*Task requirements*
Search the entries for the line containing "the white leopard". Repeat it, then every line after it, exactly through the final line.

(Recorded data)
──────
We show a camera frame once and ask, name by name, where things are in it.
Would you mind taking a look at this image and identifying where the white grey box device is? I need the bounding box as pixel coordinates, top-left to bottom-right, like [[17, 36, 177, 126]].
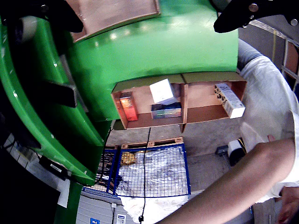
[[228, 139, 246, 167]]

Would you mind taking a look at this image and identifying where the black flat screen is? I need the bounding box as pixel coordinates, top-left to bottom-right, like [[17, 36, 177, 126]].
[[0, 149, 62, 224]]

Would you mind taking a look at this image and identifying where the pink product box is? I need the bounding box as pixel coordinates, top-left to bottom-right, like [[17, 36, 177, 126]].
[[119, 91, 139, 122]]

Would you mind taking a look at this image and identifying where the open brown cardboard box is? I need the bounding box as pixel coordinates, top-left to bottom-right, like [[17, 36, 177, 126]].
[[181, 71, 248, 133], [110, 73, 189, 133]]

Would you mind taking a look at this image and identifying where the yellow black striped bumper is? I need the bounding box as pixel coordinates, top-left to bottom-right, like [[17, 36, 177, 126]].
[[237, 137, 248, 154]]

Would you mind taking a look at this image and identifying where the blue wire mesh crate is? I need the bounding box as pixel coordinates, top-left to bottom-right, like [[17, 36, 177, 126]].
[[83, 146, 119, 194], [114, 142, 192, 198]]

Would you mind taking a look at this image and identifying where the green metal workstation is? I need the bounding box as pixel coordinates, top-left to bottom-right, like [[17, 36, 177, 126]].
[[0, 16, 113, 224]]

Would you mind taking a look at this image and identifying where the person bare forearm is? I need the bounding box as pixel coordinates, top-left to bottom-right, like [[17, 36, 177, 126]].
[[156, 138, 295, 224]]

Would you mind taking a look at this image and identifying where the beige tape roll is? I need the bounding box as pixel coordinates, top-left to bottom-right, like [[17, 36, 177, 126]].
[[14, 16, 38, 44]]

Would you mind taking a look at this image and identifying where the black floor cable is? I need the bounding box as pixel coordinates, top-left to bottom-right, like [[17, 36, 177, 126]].
[[137, 127, 152, 224]]

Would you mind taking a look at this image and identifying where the person hand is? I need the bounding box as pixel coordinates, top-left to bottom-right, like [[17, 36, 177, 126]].
[[277, 185, 299, 224]]

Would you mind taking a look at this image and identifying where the white leopard print box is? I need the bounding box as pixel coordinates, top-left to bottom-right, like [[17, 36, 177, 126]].
[[214, 83, 246, 119]]

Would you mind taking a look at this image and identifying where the large flat cardboard tray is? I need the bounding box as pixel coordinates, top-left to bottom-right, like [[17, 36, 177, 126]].
[[64, 0, 162, 43]]

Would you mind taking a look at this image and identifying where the blue product box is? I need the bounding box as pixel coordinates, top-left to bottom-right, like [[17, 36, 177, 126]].
[[150, 102, 182, 120]]

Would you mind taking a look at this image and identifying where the black smartphone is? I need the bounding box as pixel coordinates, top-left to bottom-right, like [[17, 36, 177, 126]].
[[45, 80, 78, 108]]

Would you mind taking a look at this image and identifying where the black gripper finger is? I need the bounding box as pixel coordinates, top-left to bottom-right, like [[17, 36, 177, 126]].
[[0, 0, 84, 33], [213, 0, 299, 34]]

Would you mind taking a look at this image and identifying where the white plastic sheet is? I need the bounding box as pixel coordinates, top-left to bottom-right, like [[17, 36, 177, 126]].
[[119, 147, 189, 224]]

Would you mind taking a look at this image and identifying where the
──────
*Solution to the exercise*
Would you mind taking a look at this image and identifying where the white leopard print box is? I need the bounding box as pixel coordinates, top-left to bottom-right, like [[17, 36, 177, 126]].
[[214, 83, 246, 119]]

Would you mind taking a look at this image and identifying where the large flat cardboard tray is? I need the bounding box as pixel coordinates, top-left to bottom-right, like [[17, 36, 177, 126]].
[[64, 0, 162, 43]]

Would you mind taking a look at this image and identifying where the blue product box is? I need the bounding box as pixel coordinates, top-left to bottom-right, like [[17, 36, 177, 126]].
[[150, 102, 182, 120]]

Would you mind taking a look at this image and identifying where the black smartphone is? I need the bounding box as pixel coordinates, top-left to bottom-right, like [[17, 36, 177, 126]].
[[45, 80, 78, 108]]

Would you mind taking a look at this image and identifying where the black gripper finger is? I need the bounding box as pixel coordinates, top-left to bottom-right, like [[17, 36, 177, 126]].
[[0, 0, 84, 33], [213, 0, 299, 34]]

Would you mind taking a look at this image and identifying where the white plastic sheet is? I need the bounding box as pixel coordinates, top-left to bottom-right, like [[17, 36, 177, 126]].
[[119, 147, 189, 224]]

Would you mind taking a look at this image and identifying where the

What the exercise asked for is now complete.